══ The data

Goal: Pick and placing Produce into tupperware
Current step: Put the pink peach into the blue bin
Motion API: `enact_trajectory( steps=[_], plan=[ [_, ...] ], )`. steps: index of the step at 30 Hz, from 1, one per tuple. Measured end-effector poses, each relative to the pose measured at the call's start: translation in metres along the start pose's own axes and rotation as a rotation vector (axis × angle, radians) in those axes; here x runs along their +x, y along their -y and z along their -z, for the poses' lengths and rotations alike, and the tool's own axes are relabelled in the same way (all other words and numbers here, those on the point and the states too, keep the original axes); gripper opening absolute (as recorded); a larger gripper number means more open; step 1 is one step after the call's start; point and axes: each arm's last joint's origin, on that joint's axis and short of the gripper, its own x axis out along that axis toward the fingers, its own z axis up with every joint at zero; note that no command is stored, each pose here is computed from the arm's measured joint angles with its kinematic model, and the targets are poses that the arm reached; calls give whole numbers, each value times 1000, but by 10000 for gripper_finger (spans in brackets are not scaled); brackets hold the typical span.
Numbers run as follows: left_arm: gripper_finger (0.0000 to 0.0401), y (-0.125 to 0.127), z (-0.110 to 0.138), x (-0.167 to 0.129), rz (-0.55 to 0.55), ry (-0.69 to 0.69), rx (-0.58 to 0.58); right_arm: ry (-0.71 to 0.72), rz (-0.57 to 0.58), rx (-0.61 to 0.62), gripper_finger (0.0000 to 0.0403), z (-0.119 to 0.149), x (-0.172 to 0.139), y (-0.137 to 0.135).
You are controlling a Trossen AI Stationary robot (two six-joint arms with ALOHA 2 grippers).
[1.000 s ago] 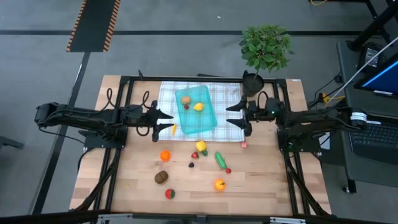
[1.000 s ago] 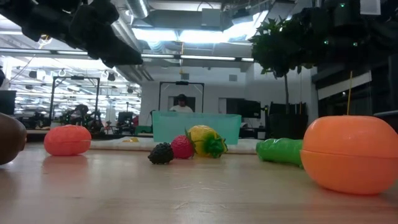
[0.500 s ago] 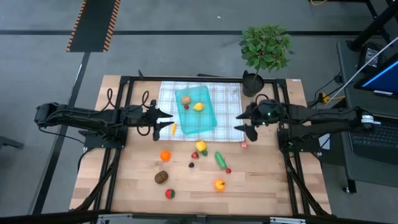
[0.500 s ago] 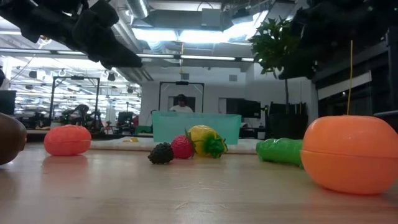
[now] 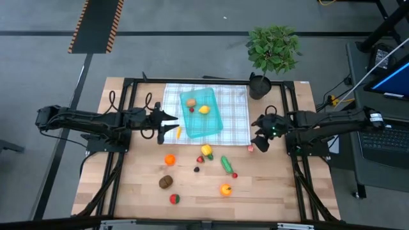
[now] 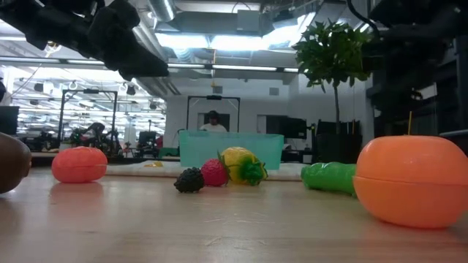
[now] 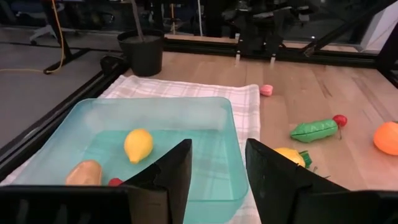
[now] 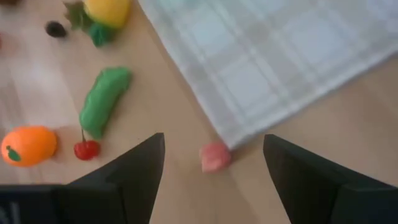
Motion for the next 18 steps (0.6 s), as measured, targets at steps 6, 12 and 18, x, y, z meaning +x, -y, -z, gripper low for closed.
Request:
enact_trajectory(
  steps=[6,12,18],
  plan=[
    [132,0,0,0,0,0,-6,-42,6,11,274,9,2,-6],
    [125,0,0,0,0,0,-20,-78,72,-9,274,18,11,-15],
    [120,0,-2,0,1,17,-26,-135,157,-57,274,29,30,-24]
  ],
)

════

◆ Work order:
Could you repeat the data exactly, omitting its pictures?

◆ Response for this exercise:
Goal: Pick and placing Produce into tupperware
Current step: Put the pink peach into the blue bin
Motion API: `enact_trajectory( steps=[_], plan=[ [_, ...] ], )`. steps: index of the step at 30 Hz, from 1, one per tuple. Measured end-effector poses, each relative to the pose measured at the call's start: translation in metres along the start pose's own axes and rotation as a rotation vector (axis × angle, radians) in those axes; here x runs along their +x, y along their -y and z along their -z, for the poses' lengths and rotations alike, and the tool's own axes are relabelled in the same way (all other words and numbers here, those on the point and the states too, keep the original axes); gripper opening absolute (as recorded); a larger gripper number means more open; step 1 is one step after the call's start; point and axes: each arm's last joint's origin, on that joint's axis and short of the gripper, its own x axis out along that axis toward the fingers, its own z axis up with every joint at zero; note that no command is stored, each pose here is computed from the arm's measured joint angles with its kinematic model, and the targets are poses that the arm reached; calls give whole numbers, each value times 1000, but by 10000 for gripper_finger (spans in brackets are not scaled); brackets hold the typical span.
Numbers run as follows: left_arm: gripper_finger (0.0000 to 0.0401), y (-0.125 to 0.127), z (-0.110 to 0.138), x (-0.167 to 0.129), rz (-0.55 to 0.55), ry (-0.69 to 0.69), rx (-0.58 to 0.58); right_arm: ry (-0.71 to 0.72), rz (-0.57 to 0.58), rx (-0.61 to 0.62), gripper_finger (0.0000 to 0.0403), z (-0.119 to 0.149), x (-0.172 to 0.139), y (-0.137 to 0.135).
You are controlling a Trossen AI Stationary robot (two six-joint arms with ALOHA 2 grippers).
[1.000 s ago] 
[1.000 s ago] 
[0.500 s ago] 
[0.500 s ago] 
[now] 
[now] 
[now] 
[now] 
Motion for the next 18 steps (0.6 s), as measured, targets at steps 6, 12 and 18, x, y, z meaning +x, -y, -z, gripper low for closed.
Request:
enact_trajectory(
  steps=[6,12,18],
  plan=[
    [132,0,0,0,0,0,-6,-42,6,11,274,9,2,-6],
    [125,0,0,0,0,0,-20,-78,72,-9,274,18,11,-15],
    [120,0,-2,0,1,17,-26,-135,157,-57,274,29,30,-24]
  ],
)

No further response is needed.